Every cause spawns them. Whether it's a political party, an interest group, or a religious sect, a few adherents will inevitably feel called to militant defense of the group's beliefs and interests, or aggressive proselytization. And without exception, zealots feel vindicated by persecution.
Christian religious types look to the Bible for their commission to suffer for the cause:
Only conduct yourselves in a manner worthy of the gospel of Christ, so that whether I come and see you or remain absent, I will hear of you that you are standing firm in one spirit, with one mind striving together for the faith of the gospel; in no way alarmed by your opponents--which is a sign of destruction for them, but of salvation for you, and that too, from God. For to you it has been granted for Christ's sake, not only to believe in Him, but also to suffer for His sake.Of course, every religion points to their own Holy Writ for similar instruction to suffer as part of the whole "zealot" thing. The problem is, not all suffering is created equally; some religious zealots aspire to suffer in hope of heavenly rewards, while others accept suffering as the natural consequence of refusing to participate in a world system they feel is irredeemably corrupt.

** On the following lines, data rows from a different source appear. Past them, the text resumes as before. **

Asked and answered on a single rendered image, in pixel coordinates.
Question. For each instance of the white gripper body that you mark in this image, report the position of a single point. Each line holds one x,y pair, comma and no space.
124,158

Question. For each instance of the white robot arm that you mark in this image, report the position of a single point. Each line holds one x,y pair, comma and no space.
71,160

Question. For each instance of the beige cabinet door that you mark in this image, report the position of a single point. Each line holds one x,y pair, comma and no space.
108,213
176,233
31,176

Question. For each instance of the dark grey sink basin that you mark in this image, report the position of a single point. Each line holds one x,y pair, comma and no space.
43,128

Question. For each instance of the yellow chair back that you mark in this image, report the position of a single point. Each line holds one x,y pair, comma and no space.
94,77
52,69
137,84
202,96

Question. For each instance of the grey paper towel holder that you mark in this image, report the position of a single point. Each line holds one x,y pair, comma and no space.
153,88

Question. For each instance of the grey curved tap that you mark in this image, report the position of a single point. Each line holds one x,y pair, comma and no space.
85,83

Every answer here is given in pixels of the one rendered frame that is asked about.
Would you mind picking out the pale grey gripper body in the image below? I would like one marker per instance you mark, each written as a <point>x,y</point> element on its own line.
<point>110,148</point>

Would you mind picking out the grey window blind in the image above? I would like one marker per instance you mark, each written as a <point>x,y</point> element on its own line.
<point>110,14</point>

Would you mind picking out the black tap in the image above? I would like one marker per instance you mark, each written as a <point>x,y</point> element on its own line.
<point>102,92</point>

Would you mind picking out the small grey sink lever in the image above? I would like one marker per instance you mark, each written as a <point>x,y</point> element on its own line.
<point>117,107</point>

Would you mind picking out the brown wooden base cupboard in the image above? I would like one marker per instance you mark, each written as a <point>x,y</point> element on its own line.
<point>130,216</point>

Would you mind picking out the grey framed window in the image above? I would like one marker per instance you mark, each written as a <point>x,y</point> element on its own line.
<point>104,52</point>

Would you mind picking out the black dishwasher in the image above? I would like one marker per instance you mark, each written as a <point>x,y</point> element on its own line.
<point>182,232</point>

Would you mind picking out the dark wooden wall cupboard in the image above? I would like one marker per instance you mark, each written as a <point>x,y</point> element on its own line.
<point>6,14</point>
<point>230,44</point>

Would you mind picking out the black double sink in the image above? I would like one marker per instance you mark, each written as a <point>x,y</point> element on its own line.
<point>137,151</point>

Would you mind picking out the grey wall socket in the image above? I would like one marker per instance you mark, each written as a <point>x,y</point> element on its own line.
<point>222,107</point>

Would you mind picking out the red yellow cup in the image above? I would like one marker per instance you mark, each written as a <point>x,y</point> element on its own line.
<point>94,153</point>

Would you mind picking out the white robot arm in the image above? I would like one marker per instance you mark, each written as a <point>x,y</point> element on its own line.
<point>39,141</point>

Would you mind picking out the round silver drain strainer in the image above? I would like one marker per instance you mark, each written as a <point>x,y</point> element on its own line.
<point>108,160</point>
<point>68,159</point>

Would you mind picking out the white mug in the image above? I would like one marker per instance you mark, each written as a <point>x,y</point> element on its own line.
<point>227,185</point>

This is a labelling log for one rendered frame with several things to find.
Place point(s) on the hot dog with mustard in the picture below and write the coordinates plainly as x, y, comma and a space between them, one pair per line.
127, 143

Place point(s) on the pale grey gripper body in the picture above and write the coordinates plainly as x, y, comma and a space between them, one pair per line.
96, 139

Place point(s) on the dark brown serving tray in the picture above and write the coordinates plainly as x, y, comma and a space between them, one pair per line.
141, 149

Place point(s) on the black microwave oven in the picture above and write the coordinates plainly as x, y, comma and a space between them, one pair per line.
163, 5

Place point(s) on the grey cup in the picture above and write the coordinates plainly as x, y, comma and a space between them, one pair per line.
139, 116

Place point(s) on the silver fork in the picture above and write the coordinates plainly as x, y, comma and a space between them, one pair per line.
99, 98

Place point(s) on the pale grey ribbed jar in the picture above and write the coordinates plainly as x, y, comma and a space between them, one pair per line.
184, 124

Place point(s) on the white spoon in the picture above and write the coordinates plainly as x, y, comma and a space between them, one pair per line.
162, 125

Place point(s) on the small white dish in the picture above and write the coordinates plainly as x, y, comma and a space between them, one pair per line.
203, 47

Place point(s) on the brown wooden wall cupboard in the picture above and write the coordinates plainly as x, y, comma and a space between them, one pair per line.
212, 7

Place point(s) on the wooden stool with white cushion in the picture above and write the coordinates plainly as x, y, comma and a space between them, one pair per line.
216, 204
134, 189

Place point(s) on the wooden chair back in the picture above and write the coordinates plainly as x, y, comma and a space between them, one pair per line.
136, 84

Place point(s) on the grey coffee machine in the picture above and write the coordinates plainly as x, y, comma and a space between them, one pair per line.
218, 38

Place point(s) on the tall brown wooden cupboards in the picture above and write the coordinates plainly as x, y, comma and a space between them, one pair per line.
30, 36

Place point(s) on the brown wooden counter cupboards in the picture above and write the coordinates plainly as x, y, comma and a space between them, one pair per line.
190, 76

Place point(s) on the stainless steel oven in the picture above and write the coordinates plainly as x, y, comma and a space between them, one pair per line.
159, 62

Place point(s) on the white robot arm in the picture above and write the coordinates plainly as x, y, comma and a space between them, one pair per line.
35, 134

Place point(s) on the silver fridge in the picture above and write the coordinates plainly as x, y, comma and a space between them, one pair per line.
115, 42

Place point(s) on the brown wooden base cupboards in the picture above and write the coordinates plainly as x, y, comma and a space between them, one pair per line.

The Bible hints at a way of discerning the difference:
(Philipians 1:27-29 NASB)
For the word of God is living and active and sharper than any two-edged sword, and piercing as far as the division of soul and spirit, of both joints and marrow, and able to judge the thoughts and intentions of the heart. And there is no creature hidden from His sight, but all things are open and laid bare to the eyes of Him with whom we have to do.God gave us His word so those who wish to follow in His Way might discern their inner motives and stay on the path proscribed for them. Faithfulness is its own reward, and those who hope for a more tangible perks, such as a badge of courage or heavenly bliss will, in the fullness of time, be sorely disappointed.